Within this dialog, select the Fit multiple NLLS Models mode appropriate for your experiment

Simultaneously – Fitting algorithm will attempt to find the optimal linear combination through least squares fitting for all the specified fit models simultaneously

Sequentially – Causes the Gaussian models to be fitted individually in an ordered, sequential manner


Next, select Fit Gaussian to ROI button to assign the region of interest (ROI) you select as a Gaussian NLLS fit

When you perform this function, ensure a single spectrum is front most, with a range ROI selected and positioned over the desired fitting range

This will designate the NLLS fitting region; it will have a label and solid outline, plus a Gaussian model will be fit and shown


Select the Constrain Model Parameters menu item to constrain one or more of the selected NLLS model fit parameters to its current or specified value(s)

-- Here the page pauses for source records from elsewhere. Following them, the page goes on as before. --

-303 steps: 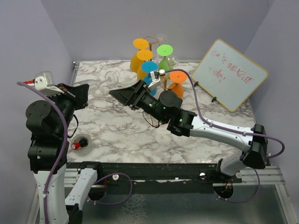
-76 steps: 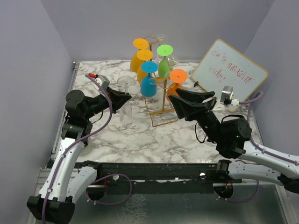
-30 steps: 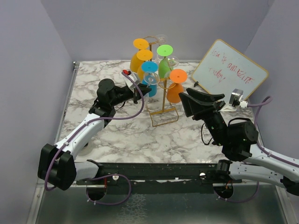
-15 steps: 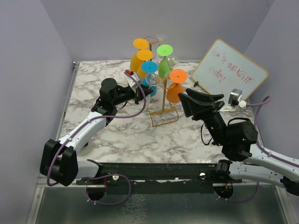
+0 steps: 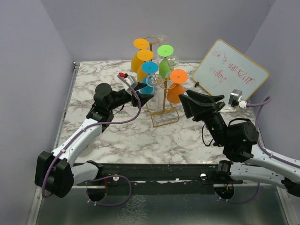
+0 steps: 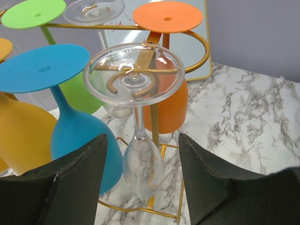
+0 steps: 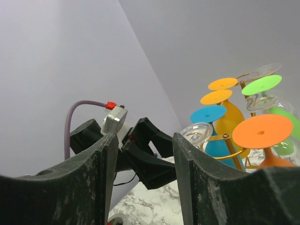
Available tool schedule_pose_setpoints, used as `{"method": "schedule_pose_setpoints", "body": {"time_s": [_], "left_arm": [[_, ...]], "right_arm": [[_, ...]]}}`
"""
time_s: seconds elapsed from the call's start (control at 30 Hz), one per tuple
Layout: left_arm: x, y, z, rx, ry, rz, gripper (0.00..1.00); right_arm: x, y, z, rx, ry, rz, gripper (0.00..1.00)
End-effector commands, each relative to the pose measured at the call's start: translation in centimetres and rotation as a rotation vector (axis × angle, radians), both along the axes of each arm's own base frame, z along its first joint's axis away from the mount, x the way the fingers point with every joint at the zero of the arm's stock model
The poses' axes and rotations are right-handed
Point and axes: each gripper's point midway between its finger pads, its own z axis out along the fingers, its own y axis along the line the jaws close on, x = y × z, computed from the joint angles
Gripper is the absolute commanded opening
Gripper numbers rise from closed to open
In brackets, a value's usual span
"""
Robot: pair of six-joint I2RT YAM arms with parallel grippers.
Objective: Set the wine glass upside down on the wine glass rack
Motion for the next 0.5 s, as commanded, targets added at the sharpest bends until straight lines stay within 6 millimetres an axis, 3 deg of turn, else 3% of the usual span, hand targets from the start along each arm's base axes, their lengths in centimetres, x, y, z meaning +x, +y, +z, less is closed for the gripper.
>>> {"method": "schedule_pose_setpoints", "body": {"time_s": [0.0, 0.13, 0.2, 0.33, 0.47], "left_arm": [[-0.7, 1.7, 1.6, -0.068, -0.005, 0.102, 0.67], [-1.5, 3.4, 1.9, -0.134, 0.102, 0.203, 0.86], [-1.9, 4.8, 1.5, -0.13, 0.17, 0.279, 0.98], [-2.2, 9.7, -0.7, -0.077, 0.353, 0.568, 0.99], [-4.6, 14.2, -1.7, -0.009, 0.447, 0.769, 0.99]], "right_arm": [[0.2, -0.5, -1.0, -0.012, 0.036, -0.024, 0.55], [0.8, -0.9, -2.4, -0.07, 0.091, -0.061, 0.55], [1.4, -1.3, -4.1, -0.132, 0.162, -0.104, 0.57], [2.3, -3.3, -8.3, -0.282, 0.333, -0.216, 0.61], [2.2, -6.9, -11.9, -0.394, 0.485, -0.341, 0.64]]}}
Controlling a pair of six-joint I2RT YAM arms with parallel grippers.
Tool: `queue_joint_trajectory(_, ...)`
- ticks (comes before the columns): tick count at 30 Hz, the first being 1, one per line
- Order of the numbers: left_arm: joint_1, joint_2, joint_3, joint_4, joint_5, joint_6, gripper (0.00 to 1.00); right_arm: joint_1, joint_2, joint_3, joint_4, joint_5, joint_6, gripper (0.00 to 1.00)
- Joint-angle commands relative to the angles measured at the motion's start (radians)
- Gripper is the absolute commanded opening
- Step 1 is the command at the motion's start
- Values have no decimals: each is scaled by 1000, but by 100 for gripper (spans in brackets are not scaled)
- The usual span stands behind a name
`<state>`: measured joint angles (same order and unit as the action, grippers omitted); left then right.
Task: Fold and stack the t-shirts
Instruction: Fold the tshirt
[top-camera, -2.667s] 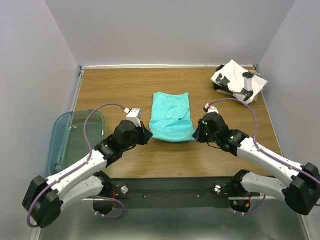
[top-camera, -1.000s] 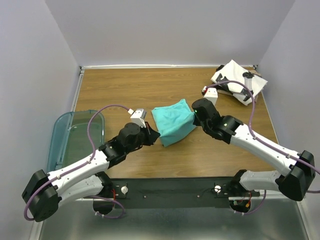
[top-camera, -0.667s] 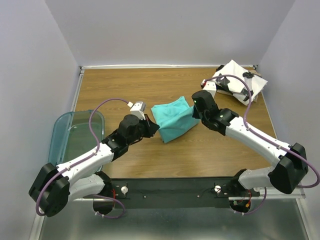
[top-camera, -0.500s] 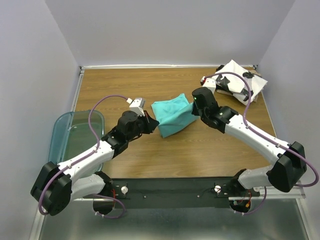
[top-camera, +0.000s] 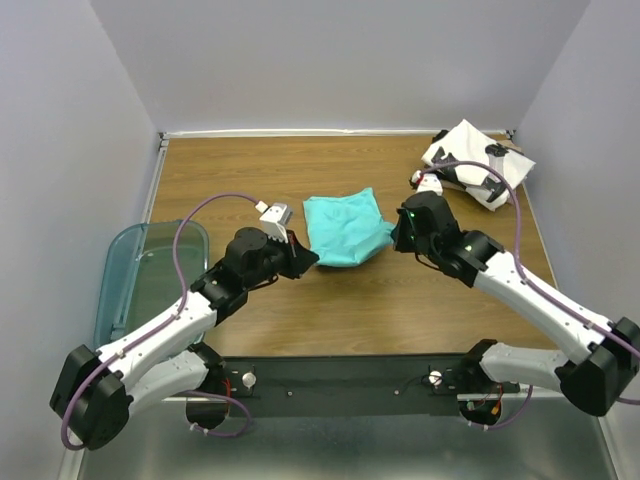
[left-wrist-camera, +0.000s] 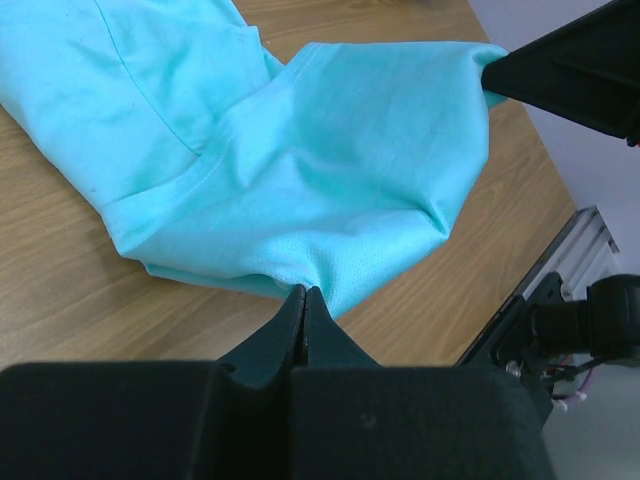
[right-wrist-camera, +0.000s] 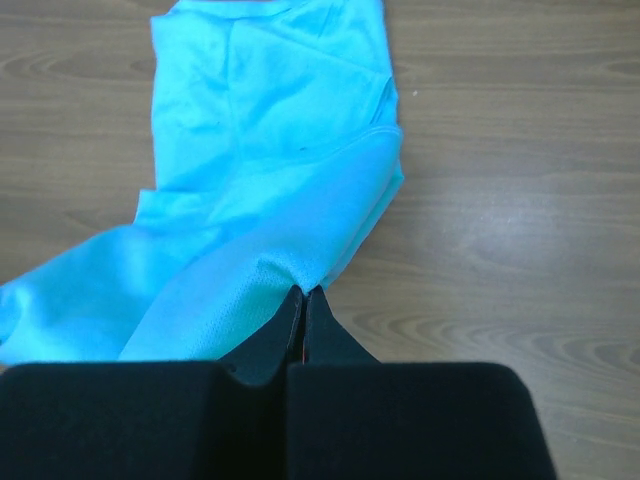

Ensure a single spectrum is front most, with an active NLLS fit region selected, when you choose this menu item

Click on the appropriate Constrain parameter value check box

Once complete, select OK to close the dialog and update the fit model


Open the Output Fit Values to Results window to output the NLLS fitting parameters for the front most spectrum

To initiate this routine, select this submenu item with the NLLS fitted spectrum of interest frontmost

Next, select Apply Model to Parent Spectrum Image

This applies the NLLS fitting on a pixelbypixel basis to the parent spectrum image you associate with the front most exploration spectrum

The output will include the model fit properties as a line profile or map, respectively


To perform the above operation, the system uses the front most spectrum imaging with one or more active NLLS fitting regions to make an exploration spectrum

The associated parent spectrum image must also be open

On initiation, the routine will first present you with the SI NLLS Fitting Output Options dialog


This dialog enables you to specify the properties that are output by the routine

Fit Parameter Output – Outputs and labels the individual NLLS model fit parameters (e.g., amplitude, center and width for a Gaussian model) to a new image display

Fit Model Output – Outputs an individual computed model for each fitting region you specify


Once you specify the output preferences, then the computation will proceed on a pixelbypixel basis to perform the NLLS fitting, while it uses the fit regions and parameters you specify for the exploration spectrum
References
Leapman, R. D.; Swyt, C. R. Separation of overlapping core edges in electron energy loss spectra by multipleleastsquares fitting. Ultramicroscopy. 26:393 – 404.